To the best of my knowledge, no atoms of anti-helium or any other antimatter elements have been observed or created in controlled laboratory experiments.
Antimatter is composed of antiparticles, which have the same mass as their corresponding particles but opposite charge. For example, the antiparticle of an electron is called a positron, and the antiparticle of a proton is called an antiproton. When a particle and its corresponding antiparticle collide, they annihilate each other, releasing energy.
Creating and studying antimatter is a complex and challenging task. Antiparticles can be generated in high-energy particle accelerators, such as the Large Hadron Collider (LHC), where particle collisions produce a variety of particles, including antiparticles. However, creating and trapping large numbers of antimatter particles, including anti-helium nuclei, is extremely difficult due to their scarcity and the technical challenges involved.
In nature, it is theoretically possible for antimatter to be created through high-energy processes, such as in cosmic ray interactions or certain types of astrophysical phenomena like gamma-ray bursts.
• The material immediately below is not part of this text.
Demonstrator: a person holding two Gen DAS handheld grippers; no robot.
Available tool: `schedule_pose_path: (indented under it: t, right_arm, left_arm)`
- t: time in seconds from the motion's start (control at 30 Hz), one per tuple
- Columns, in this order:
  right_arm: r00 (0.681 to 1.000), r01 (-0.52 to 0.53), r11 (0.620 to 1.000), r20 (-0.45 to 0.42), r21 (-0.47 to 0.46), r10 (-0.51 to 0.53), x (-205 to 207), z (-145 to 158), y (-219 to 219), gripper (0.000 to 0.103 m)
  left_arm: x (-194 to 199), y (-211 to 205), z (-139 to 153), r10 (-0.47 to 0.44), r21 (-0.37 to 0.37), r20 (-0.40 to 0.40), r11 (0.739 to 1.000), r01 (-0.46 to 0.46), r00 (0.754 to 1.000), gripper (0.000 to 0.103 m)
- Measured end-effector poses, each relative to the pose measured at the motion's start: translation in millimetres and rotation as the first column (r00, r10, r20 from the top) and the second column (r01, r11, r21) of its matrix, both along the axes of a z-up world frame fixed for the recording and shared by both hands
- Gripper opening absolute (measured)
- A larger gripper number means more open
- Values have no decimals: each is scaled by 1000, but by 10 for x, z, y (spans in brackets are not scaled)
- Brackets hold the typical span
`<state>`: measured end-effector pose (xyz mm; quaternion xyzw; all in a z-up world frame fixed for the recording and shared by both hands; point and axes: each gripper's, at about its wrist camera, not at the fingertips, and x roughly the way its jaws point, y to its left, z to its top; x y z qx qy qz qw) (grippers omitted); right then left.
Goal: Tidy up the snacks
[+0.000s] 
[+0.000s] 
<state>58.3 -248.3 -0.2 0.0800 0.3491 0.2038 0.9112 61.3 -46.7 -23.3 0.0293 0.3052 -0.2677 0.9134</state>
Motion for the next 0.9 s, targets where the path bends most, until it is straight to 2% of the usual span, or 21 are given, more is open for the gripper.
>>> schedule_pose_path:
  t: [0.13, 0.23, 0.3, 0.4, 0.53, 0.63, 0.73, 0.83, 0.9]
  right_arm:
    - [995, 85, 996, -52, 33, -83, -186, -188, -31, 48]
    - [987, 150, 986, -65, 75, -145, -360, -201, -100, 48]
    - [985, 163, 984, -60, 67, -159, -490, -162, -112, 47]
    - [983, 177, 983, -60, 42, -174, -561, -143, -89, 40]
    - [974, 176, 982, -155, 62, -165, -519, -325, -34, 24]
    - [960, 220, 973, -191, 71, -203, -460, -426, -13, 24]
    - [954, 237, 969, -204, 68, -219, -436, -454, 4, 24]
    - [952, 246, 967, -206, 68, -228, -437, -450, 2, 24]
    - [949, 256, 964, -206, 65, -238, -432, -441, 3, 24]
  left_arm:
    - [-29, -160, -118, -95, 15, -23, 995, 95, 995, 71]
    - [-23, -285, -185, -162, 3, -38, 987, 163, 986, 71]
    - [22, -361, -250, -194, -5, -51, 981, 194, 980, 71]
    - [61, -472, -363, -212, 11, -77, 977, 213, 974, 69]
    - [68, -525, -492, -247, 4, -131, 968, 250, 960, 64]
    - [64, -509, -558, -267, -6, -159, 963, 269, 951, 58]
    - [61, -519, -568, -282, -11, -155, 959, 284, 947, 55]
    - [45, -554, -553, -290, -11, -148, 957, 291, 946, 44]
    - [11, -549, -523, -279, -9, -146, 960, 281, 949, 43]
However, the production of significant amounts of antimatter in such processes is believed to be rare.
The study of antimatter and the quest to understand its properties and behavior are ongoing areas of research in physics. Scientists continue to explore new methods and techniques to create, trap, and study antimatter particles, but the production of stable antimatter elements, including anti-helium, remains a significant technological and scientific challenge.